As defined by centuries of philosophical thought, a rational decision is the action you choose that can be expected to result in better outcomes than any alternatives. This is how humans define it, anyway. What about artificial intelligence?
Ben Levinstein, a professor of philosophy at U of I, specializes in epistemology, which deals with the theory of knowledge: how we come to learn, reason, and know things. It’s usually studied by philosophers and economists, but it has implications in all facets of life. People everywhere are trying to make rational decisions.
As more decisions are being made by computers, however, Levinstein, who was recently awarded a Mellon grant to study artificial intelligence, got to thinking: Artificial intelligence has the potential to change what it means to make a rational decision. Unlike human decision-making, we can’t always prove why a computer’s decision is rational.

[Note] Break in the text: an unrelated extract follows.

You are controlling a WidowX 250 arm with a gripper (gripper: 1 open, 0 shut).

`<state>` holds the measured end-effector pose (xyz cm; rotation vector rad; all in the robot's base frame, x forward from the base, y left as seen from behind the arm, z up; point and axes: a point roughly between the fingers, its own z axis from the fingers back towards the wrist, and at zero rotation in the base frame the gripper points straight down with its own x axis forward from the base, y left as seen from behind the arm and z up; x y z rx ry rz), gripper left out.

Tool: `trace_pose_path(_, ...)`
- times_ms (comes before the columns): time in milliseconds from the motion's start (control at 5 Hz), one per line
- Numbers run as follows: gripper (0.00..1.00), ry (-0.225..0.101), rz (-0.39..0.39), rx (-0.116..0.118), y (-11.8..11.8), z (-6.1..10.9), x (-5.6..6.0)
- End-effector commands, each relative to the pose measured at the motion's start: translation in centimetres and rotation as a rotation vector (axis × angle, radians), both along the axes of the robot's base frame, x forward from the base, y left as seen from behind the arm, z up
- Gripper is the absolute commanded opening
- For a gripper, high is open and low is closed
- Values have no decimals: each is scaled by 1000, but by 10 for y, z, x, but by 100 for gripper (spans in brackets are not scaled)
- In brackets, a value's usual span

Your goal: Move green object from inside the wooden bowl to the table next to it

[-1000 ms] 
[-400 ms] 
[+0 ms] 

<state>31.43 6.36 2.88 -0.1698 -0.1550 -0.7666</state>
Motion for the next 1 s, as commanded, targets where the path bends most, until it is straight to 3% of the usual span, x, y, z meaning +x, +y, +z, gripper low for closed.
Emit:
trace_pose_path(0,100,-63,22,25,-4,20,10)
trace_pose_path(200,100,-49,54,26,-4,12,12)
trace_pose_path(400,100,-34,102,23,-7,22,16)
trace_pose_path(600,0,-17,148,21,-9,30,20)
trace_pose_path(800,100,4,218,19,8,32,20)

“When a person makes a decision, you think through it and decide based on your own rules, values, and morals. You can kind of think of yourself as implementing a decision procedure or an algorithm, like a computer,” he said. However, unlike humans, we do not always have a complete understanding of why the computer made the decision it made.
"You kind of just have faith. Justified faith, but you can’t really explain why it did what it did,” Levinstein said. However, he added, computers can still be wrong, “and sometimes you can’t even explain to a person how or why it was wrong.”

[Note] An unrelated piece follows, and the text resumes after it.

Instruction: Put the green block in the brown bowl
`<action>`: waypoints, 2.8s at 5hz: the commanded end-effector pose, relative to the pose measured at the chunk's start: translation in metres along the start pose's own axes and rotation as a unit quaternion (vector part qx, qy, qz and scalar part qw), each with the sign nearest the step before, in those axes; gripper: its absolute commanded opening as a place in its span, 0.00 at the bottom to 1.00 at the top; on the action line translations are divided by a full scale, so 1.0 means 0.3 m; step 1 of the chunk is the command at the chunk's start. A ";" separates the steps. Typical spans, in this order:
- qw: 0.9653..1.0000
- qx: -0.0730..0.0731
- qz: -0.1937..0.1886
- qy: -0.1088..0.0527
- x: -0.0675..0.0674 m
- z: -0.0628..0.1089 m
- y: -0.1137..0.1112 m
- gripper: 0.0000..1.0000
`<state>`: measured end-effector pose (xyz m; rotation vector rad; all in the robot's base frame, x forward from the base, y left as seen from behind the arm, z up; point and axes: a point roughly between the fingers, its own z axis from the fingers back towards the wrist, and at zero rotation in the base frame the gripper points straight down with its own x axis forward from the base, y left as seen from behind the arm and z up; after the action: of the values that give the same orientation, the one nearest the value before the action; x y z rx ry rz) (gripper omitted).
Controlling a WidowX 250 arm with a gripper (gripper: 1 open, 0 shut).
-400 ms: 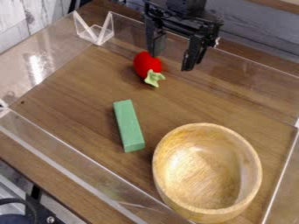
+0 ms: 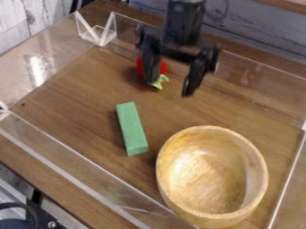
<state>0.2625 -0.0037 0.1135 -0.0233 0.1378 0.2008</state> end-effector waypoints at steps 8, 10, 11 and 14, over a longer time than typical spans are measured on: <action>0.966 -0.092 0.209 -0.123 -0.033 -0.157 0.071 1.00; 0.949 -0.079 0.267 -0.148 0.009 -0.179 0.115 1.00; 0.951 -0.072 0.258 -0.154 0.004 -0.169 0.109 1.00; 0.953 -0.056 0.251 -0.161 -0.063 -0.184 0.065 1.00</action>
<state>0.2286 0.0097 0.0533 -0.0593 -0.1653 0.7199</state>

For example, Levinstein mentioned in his grant proposal the case of the Correctional Offender Management Profiling for Alternative Sanctions (COMPAS), an artificial intelligence system used in some U.S. courtrooms to gauge the likelihood of an offender committing a future crime. The system was brought to question in a 2016 report that revealed it was systematically rating Black Americans more likely to commit future crimes than similar white Americans.
While the system didn't explicitly use data involving race in its predictions, Levinstein wrote, it used factors correlated with race, such as whether an offender's parents had been to jail.
"Determining whether an algorithm is unfair is not a purely ethical question," he wrote. "It also depends on the nuts and bolts of the algorithm and data set themselves."
That's why, for fuller ethical consideration of these issues, it's important for philosophers to learn some computer science, Levinstein said. Under the Mellon grant, he will, among other things, work with and learn from computer science faculty at U of I and visit a computer science lab at Carnegie Mellon in the fall which is focused on cooperative artificial intelligence. He wants to combine his insights on decision theory with knowledge in machine learning and computer science to better understand the computerized decisions that are guiding our lives.
“We’ve been at it for a while in philosophy, but over in computer science and machine learning and artificial intelligence, they’re literally teaching computers how to learn,” Levinstein said. “This is important for epistemologists to know about because the theory of knowledge is being directly put into practice.”
The Mellon grant may be new, but it’s an issue that Levinstein has thought about for a long time. As an undergraduate, he was interested in philosophy and math. Ultimately, he chose to pursue philosophy, but he was always interested in how mathematics and related fields could be used to address philosophical issues. Later, as a post-doctoral researcher, Levinstein tackled issues about how artificial intelligence is advancing and starting to play a bigger role in our lives. Now, as a faculty member, he’s pursuing the topic even more.
“When I saw this grant come about, I thought it was a good opportunity to at least kind of get a new angle on some of these problems that I thought were under explored in philosophy,” Levinstein said.
By doing so, he thinks that he might be able to bring a little more human understanding to the workings of artificial minds.
“I thought to be able to comment intelligently on algorithms and artificial intelligence, I need to understand how these algorithms really work and think about how it should be used and what fairness would mean for them,” Levinstein said. “There’s this whole new area in AI and machine learning and what role AI should play in our lives and in society, that philosophers need to know more about, and we should get more training in.”